Il y avait environ 900 habitants (donc bien moins qu’à Trappes). La majorité n’était pas « issue de la diversité ». En sixième (au collège de Rambouillet, la ville la plus proche), j’étais la seule Noire de ma classe avec une fille métisse qui est devenue mon amie. Pareil pour ma sœur en primaire. Pour la première fois, j’ai fait face à l’ignorance de certains. J’avais souvent l’impression d’être la dernière attraction en vogue, le sujet de drôles de questions : « Dis, est-ce que tu deviens complètement bleue quand tu bronzes ? » Ou : « Puisque la couleur noire attire les rayons du soleil, t’as jamais froid en hiver ? » J’étais abasourdie, mais rarement en colère. J’essayais de ne pas leur en vouloir d’être curieux et de poser des questions, aussi saugrenues soient-elles. J’étais surtout attristée de remarquer que le manque de diversité dans les villages alentours créait autant d’ignorance.

Certains s’offusquent que leurs blagues finissent par me déranger

Le jour où je suis venue coiffée d’une afro au collège, tout le monde a voulu toucher mes cheveux, comme s’il s’agissait d’une créature toute nouvelle, venue d’un ailleurs mystérieux. Une de mes camarades de classe – blanche – que je connaissais à peine a même fourré sa main dans mes cheveux, en toute tranquillité, prétendant qu’elle « n’avait pas pu s’en empêcher », à croire que sa main était dotée d’une conscience propre !
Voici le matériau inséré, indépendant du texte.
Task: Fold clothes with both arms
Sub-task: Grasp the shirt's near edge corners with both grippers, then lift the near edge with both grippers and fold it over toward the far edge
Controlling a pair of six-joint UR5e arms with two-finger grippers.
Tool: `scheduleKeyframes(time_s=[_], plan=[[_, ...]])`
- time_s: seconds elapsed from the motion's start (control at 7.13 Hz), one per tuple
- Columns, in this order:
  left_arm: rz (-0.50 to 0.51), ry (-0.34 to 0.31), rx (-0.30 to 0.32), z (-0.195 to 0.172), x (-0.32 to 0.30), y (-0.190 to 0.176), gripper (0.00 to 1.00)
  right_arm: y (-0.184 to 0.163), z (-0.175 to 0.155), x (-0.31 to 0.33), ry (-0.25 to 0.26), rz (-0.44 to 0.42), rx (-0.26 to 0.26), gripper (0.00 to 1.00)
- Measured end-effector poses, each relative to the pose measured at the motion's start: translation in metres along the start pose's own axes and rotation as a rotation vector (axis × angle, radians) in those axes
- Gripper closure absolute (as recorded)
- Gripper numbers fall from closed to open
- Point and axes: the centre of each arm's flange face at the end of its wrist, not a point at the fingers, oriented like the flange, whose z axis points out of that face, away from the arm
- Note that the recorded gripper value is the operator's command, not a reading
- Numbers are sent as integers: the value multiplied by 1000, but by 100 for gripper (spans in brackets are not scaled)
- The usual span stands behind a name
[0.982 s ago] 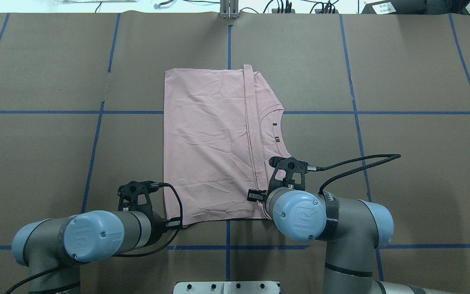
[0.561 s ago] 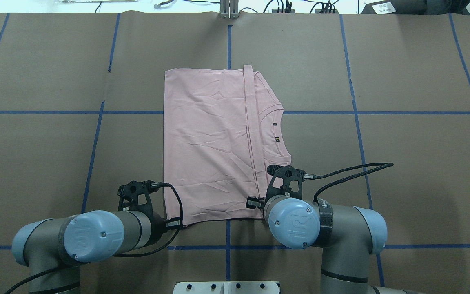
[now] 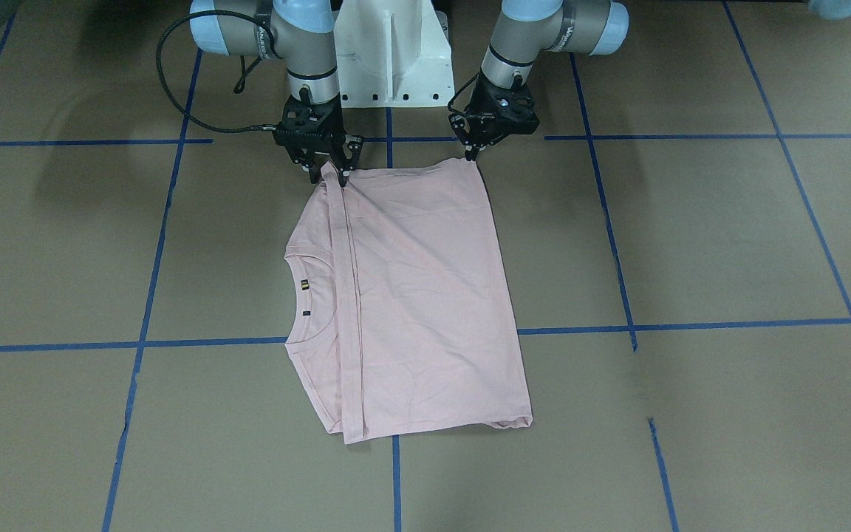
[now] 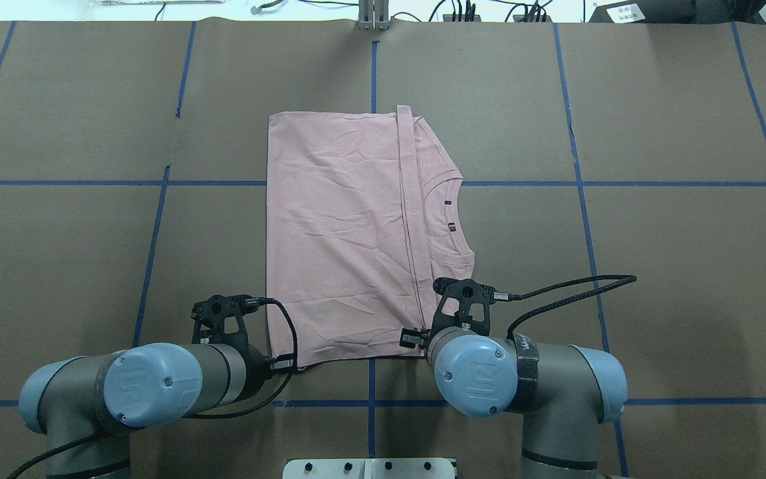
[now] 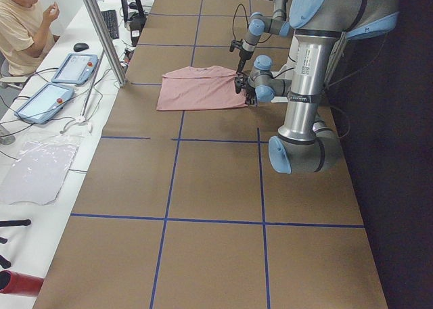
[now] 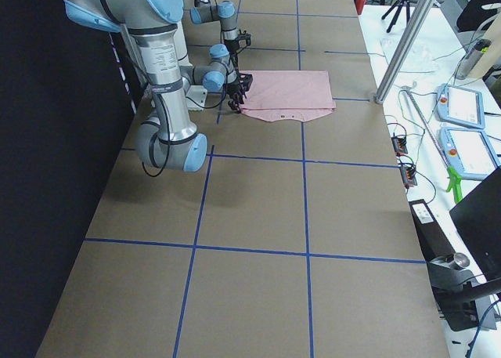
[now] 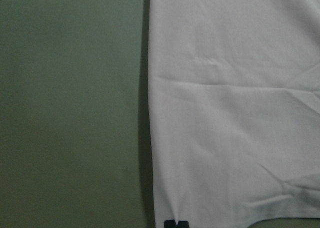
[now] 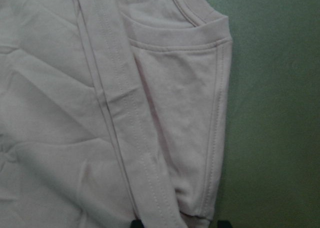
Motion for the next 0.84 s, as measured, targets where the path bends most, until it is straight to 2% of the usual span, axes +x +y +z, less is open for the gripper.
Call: scheduleKeyframes(time_s=[0.14,0.28,0.84], plan=[[0,0,0,0,0,0,100,1,1,0,2,2,1,64],[0,1,-1,0,0,0,100,1,1,0,2,5,1,100],[0,2,0,0,1,0,100,2,4,-9,0,45,11,100]])
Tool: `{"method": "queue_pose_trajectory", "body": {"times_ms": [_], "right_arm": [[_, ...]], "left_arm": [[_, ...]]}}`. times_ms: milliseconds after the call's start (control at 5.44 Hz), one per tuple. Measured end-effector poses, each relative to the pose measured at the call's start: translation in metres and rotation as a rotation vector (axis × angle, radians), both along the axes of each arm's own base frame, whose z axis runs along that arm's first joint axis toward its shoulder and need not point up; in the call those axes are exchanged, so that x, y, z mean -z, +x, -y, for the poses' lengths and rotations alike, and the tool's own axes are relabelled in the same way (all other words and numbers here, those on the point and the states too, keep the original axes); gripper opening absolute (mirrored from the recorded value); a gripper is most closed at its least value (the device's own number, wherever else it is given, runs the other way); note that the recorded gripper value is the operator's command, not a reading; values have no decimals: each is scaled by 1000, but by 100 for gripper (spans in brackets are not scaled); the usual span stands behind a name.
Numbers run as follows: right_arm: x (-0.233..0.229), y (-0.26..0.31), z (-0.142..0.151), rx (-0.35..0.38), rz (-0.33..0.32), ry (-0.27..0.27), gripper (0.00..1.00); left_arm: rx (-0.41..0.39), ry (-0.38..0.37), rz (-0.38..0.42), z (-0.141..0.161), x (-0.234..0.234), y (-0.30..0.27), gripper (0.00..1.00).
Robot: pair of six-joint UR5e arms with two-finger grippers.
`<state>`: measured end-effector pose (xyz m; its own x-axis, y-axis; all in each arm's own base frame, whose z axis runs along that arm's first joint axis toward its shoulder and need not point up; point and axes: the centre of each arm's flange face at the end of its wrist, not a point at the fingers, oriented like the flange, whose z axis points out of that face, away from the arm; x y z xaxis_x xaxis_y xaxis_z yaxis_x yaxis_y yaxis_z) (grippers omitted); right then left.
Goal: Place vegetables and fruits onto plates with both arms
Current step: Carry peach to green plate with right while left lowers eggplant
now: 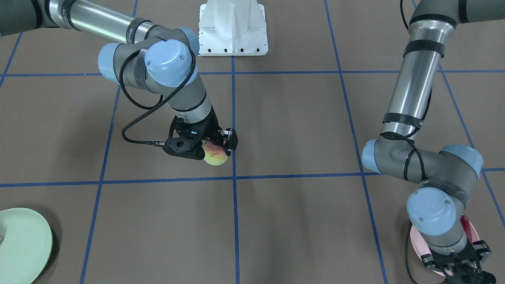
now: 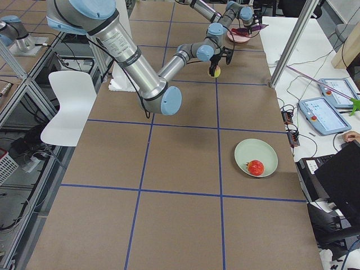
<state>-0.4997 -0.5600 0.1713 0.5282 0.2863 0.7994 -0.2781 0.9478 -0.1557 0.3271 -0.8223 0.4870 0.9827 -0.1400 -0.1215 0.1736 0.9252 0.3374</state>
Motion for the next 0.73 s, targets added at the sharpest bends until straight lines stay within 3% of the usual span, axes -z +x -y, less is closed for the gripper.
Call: {"method": "queue_pose_trajectory", "body": {"times_ms": [184, 367, 735], "right_arm": [[3, 6, 5, -9, 3, 3, 0], [4, 12, 10, -19, 4, 5, 0], [0, 33, 29, -48, -8, 15, 0]], "left_arm": [[-61, 1, 44, -5, -12, -1, 63], [-107, 8, 82, -7, -18, -3, 100], [-175, 56, 100, 0, 17, -10, 100]]}}
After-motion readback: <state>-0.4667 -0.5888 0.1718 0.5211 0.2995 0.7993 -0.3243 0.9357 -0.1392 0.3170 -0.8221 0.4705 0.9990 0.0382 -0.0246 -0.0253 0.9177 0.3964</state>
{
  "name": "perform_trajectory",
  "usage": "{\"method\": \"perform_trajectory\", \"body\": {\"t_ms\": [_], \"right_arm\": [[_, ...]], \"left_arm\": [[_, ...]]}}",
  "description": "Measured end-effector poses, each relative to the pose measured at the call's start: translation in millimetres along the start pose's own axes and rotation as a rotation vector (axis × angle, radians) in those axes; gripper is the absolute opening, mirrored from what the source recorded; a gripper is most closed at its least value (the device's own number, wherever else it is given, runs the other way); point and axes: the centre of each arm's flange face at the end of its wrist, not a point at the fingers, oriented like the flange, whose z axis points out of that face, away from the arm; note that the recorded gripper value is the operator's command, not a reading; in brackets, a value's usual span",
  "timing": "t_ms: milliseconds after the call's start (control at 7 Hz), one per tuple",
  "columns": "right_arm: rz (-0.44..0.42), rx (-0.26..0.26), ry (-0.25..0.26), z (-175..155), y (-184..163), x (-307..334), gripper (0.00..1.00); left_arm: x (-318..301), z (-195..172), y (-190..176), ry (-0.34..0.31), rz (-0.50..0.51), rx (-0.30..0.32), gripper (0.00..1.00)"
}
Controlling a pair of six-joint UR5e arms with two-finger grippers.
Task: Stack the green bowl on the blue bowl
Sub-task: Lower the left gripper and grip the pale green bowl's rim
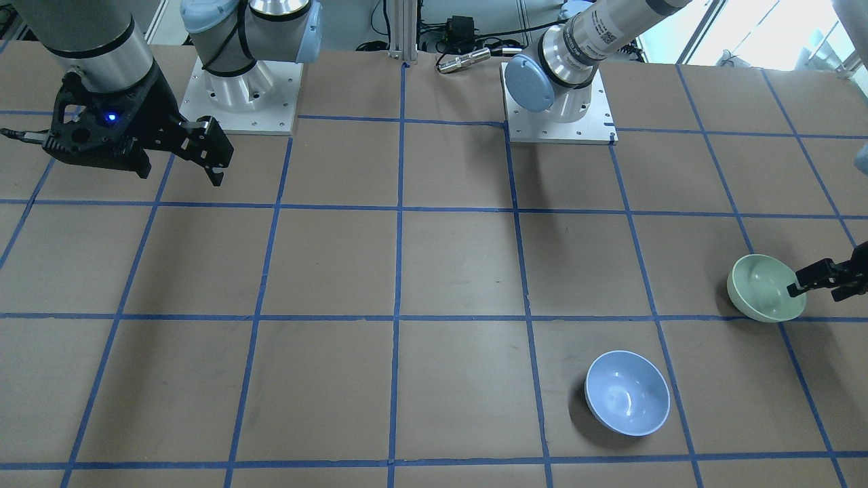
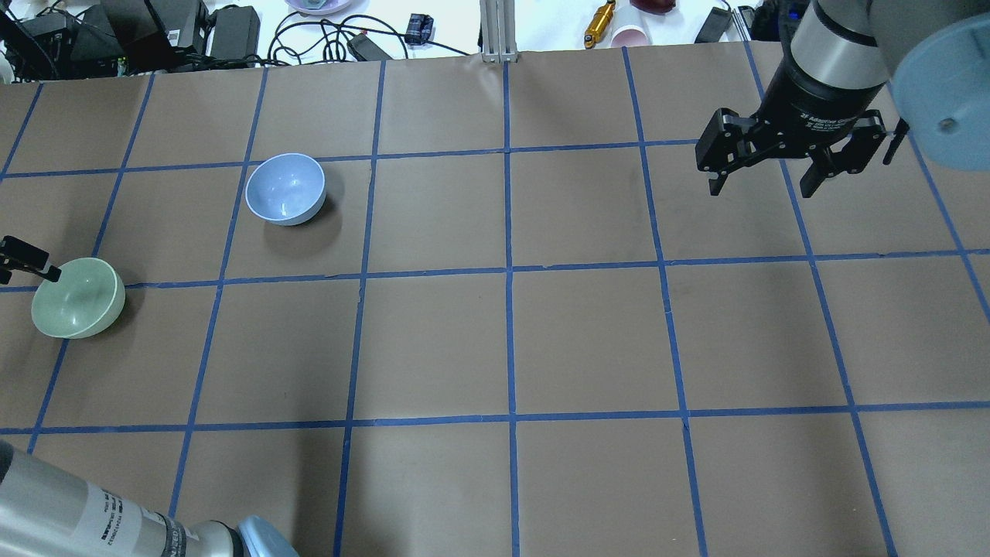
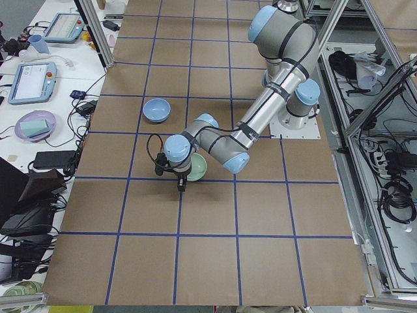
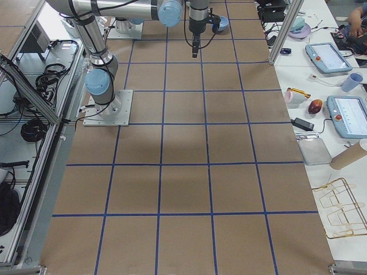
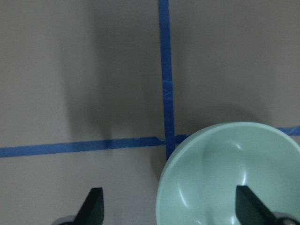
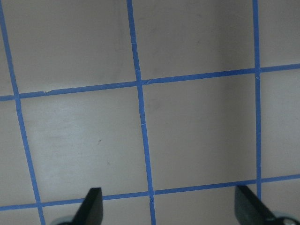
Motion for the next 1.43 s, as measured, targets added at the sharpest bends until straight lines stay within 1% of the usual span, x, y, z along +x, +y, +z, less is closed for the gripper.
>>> {"method": "perform_trajectory", "body": {"t_ms": [143,286,429,571,714,857,1000,1143,1286,1429], "right_arm": [[0.000,0.000,0.000,0,0,0,1.00],[0.000,0.000,0.000,0,0,0,1.00],[0.000,0.000,0.000,0,0,0,1.00],[0.000,0.000,0.000,0,0,0,1.00],[0.000,0.000,0.000,0,0,0,1.00],[0.000,0.000,0.000,0,0,0,1.00],[0.000,0.000,0.000,0,0,0,1.00],[0.000,0.000,0.000,0,0,0,1.00],[0.000,0.000,0.000,0,0,0,1.00],[0.000,0.000,0.000,0,0,0,1.00]], "left_arm": [[-3,13,3,0.013,0.006,-0.009,0.92],[-3,22,6,0.022,0.020,-0.016,0.90],[-1,30,11,0.033,0.039,-0.025,0.91],[1,37,15,0.042,0.051,-0.030,0.86],[2,39,16,0.044,0.057,-0.031,0.69],[2,39,16,0.044,0.061,-0.030,0.64],[2,40,16,0.046,0.066,-0.023,0.65],[3,42,14,0.055,0.068,-0.010,0.69],[3,44,14,0.064,0.069,-0.001,0.66],[3,45,13,0.069,0.069,0.002,0.55]]}}
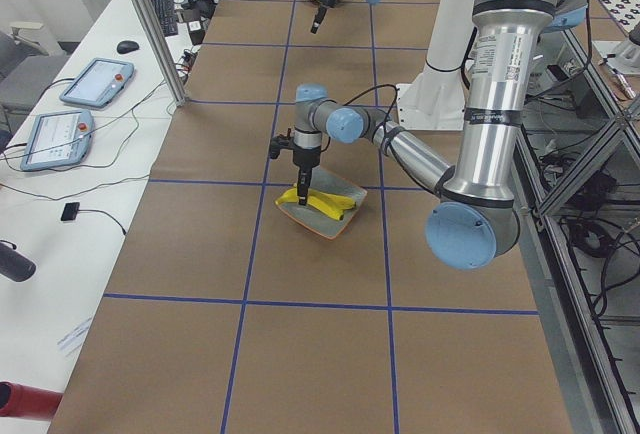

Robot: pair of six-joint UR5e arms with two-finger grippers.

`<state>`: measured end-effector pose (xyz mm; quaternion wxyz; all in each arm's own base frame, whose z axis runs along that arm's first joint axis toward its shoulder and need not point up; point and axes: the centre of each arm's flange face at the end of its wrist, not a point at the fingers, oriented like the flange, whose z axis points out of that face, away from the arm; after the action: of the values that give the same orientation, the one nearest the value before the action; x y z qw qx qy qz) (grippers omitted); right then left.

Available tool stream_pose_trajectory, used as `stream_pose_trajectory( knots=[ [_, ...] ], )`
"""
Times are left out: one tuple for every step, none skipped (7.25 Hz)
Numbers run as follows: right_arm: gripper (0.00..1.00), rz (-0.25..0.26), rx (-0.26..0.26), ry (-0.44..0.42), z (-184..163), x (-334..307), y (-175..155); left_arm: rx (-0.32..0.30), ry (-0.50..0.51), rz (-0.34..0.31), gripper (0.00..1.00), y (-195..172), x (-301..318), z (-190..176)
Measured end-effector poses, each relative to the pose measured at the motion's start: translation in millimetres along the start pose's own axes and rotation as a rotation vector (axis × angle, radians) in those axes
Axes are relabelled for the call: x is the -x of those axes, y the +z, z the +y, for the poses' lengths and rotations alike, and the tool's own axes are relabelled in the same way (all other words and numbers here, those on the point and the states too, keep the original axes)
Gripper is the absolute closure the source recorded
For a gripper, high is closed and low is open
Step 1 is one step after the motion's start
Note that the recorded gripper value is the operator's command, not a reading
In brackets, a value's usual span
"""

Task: Transfer all bananas from basket to plate

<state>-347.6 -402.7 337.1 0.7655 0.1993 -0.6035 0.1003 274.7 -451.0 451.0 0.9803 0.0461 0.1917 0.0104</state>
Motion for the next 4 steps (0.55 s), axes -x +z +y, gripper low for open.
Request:
stream_pose_trajectory(
  knots=[
    [0.00,-0.001,0.000,0.004,0,1,0,0.008,0.005,-0.006,0.84,5,-3,0],
    [0.00,-0.002,0.000,0.006,0,1,0,0.019,0.014,-0.011,0.51,12,-8,3],
    [0.00,-0.003,-0.001,0.007,0,2,0,0.027,0.023,-0.015,0.28,17,-13,6],
    [0.00,-0.004,-0.001,0.008,0,2,0,0.032,0.029,-0.016,0.03,19,-16,8]
  ],
)
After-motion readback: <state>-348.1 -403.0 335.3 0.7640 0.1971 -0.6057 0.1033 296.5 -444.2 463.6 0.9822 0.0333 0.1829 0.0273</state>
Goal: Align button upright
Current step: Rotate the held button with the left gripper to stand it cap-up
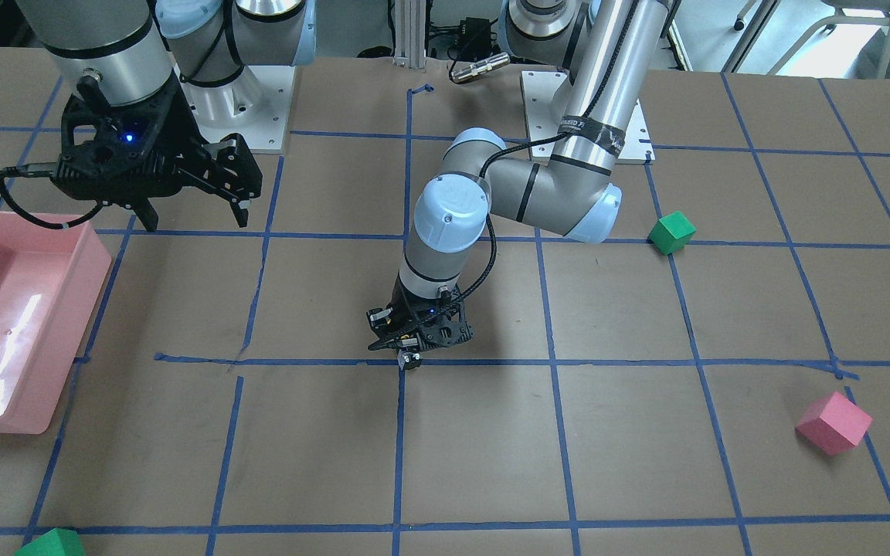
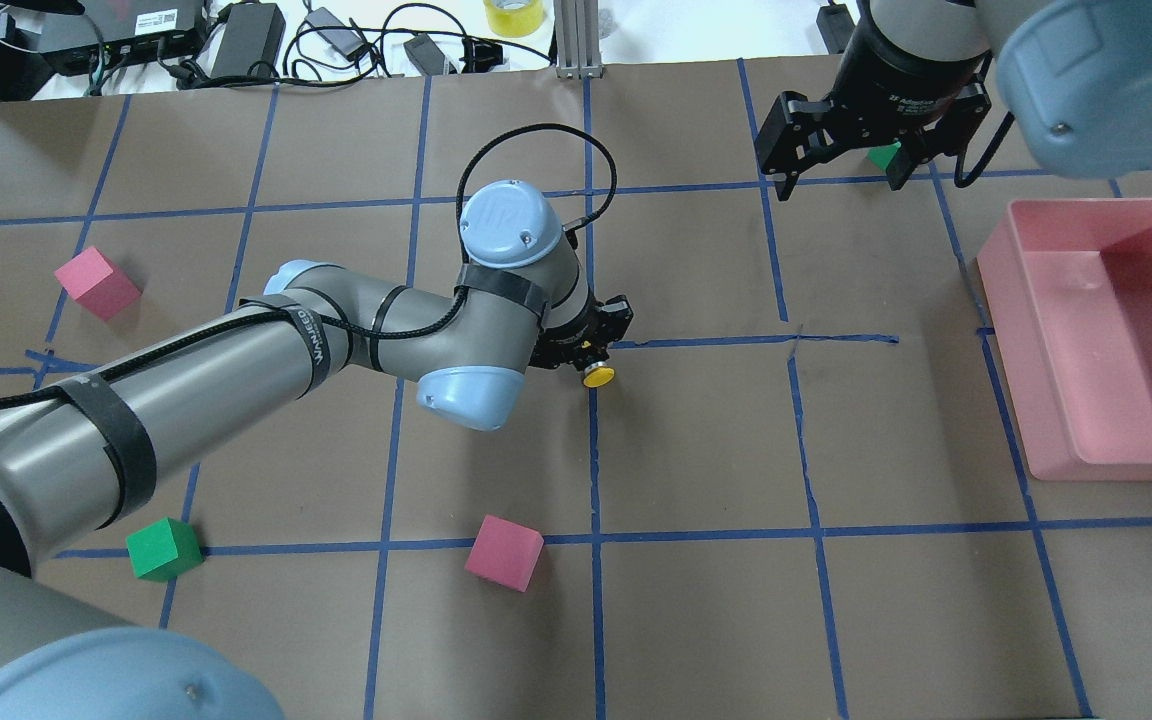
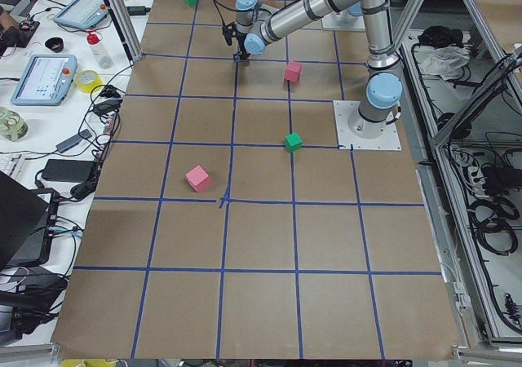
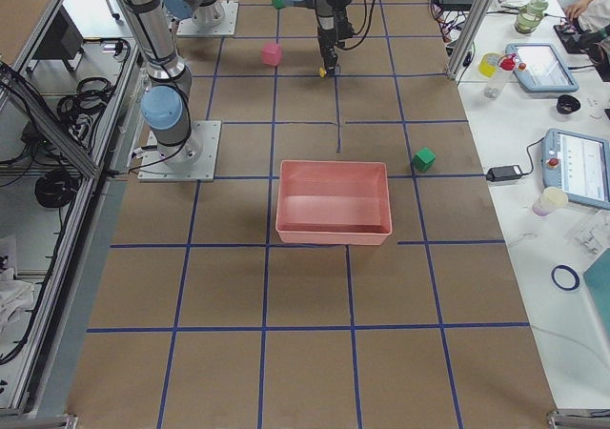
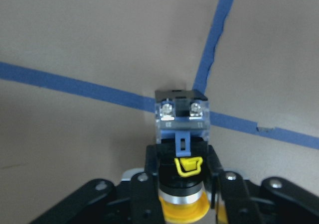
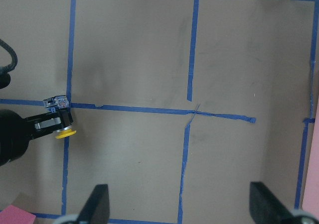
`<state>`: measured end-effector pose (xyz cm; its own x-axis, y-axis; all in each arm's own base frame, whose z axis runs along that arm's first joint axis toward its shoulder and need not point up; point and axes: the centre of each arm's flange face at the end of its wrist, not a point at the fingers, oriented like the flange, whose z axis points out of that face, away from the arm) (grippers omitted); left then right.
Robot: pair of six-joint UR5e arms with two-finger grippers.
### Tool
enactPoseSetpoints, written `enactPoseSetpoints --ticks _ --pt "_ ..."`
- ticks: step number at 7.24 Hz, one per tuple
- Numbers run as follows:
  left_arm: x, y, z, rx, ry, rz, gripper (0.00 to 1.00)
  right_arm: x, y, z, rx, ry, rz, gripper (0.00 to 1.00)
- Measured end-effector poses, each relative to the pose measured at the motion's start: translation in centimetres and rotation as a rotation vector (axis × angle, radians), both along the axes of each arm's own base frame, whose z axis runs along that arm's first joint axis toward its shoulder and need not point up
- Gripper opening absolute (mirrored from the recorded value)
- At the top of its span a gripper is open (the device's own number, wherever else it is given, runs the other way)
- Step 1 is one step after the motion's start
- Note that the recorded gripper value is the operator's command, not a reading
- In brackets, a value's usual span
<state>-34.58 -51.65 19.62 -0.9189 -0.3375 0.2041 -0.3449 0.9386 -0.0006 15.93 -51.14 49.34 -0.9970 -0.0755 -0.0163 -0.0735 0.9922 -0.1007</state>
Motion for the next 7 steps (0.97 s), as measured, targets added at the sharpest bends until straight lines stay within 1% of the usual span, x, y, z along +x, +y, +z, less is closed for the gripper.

Être en minorité à Rambouillet, c’est aussi se prendre plein de blagues au sujet de sa couleur de peau. Je ne suis pas susceptible et même plutôt bon public, je ne les prends pas au sérieux. Néanmoins, ce qui a tendance à me déranger, c’est qu’elles deviennent répétitives, lourdes et régulières. Je ne fais pas souvent de réflexions, parce que certains s’offusquent que leurs blagues recyclées finissent par me déranger. Ils se vexent presque. Alors je laisse couler. Même quand ça ne me fait plus rire. Même quand ça m’énerve.

Le racisme c’est pas qu’à la campagne : Sally en a fait les frais en quittant la banlieue pour déménager à Paris. Elle a découvert le racisme à l’école, et ne s’est pas laissée faire.

Malgré ces quelques épisodes, je ne me sens pas marginalisée non plus, surtout depuis que je suis au lycée. On y est plus nombreux, c’est plus divers, on voit de tout. La plupart des gens sont plus matures, beaucoup veulent échanger à propos de nos cultures et d’autres sujets. Au collège, il y a une phrase que j’ai souvent entendue de la part de quelques amies : « J’adorerais être Noire. » Je crois qu’elles ne voient là que les cheveux crépus, bouclés, frisés, les coiffures en tous genres très colorées, la musique entraînante… Peut-être qu’on leur paraît « exotiques ». Il y a tant de choses qu’elles oublient, quand il s’agit d’être Noir(e) à Orcemont, à Rambouillet… en France.